> **THE TASK**
One number, and no other words, should make up the answer: how many lines of the listing contain the string "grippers".

> **SOURCE MATERIAL**
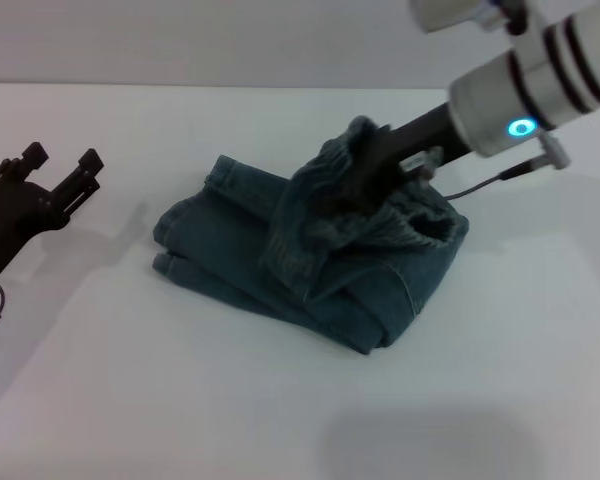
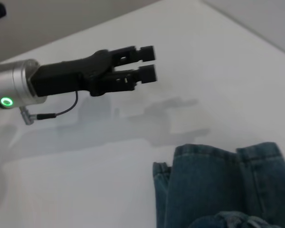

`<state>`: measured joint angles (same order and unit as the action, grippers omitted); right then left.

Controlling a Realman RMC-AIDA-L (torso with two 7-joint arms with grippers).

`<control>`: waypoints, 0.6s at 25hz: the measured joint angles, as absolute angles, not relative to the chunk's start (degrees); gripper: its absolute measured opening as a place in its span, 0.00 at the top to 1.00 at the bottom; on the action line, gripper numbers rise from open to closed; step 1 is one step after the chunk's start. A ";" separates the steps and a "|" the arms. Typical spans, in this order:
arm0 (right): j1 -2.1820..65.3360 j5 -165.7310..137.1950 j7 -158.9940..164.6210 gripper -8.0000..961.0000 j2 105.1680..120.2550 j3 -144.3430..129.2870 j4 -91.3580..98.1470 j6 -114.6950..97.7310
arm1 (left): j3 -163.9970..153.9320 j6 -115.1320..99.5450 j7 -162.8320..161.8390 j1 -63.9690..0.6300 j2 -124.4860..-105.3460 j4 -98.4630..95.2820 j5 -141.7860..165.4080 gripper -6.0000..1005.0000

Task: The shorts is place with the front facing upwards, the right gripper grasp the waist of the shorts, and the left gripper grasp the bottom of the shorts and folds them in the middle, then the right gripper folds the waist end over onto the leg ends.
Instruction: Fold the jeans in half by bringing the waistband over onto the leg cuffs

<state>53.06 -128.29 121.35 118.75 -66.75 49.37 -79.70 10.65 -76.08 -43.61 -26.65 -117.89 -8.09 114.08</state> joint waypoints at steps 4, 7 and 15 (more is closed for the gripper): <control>54.79 -128.19 121.07 0.75 119.04 -69.64 46.69 -75.16 | 10.58 -76.08 -43.26 -26.64 -117.94 -7.50 114.08 0.17; 55.13 -127.57 121.02 0.75 119.24 -72.10 46.33 -70.79 | 10.59 -76.00 -42.91 -26.62 -117.96 -7.45 114.15 0.17; 55.40 -121.15 118.62 0.63 119.29 -79.36 46.09 -64.98 | 10.59 -75.45 -41.52 -26.52 -117.98 -6.30 114.37 0.17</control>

> **YOUR SOLUTION**
2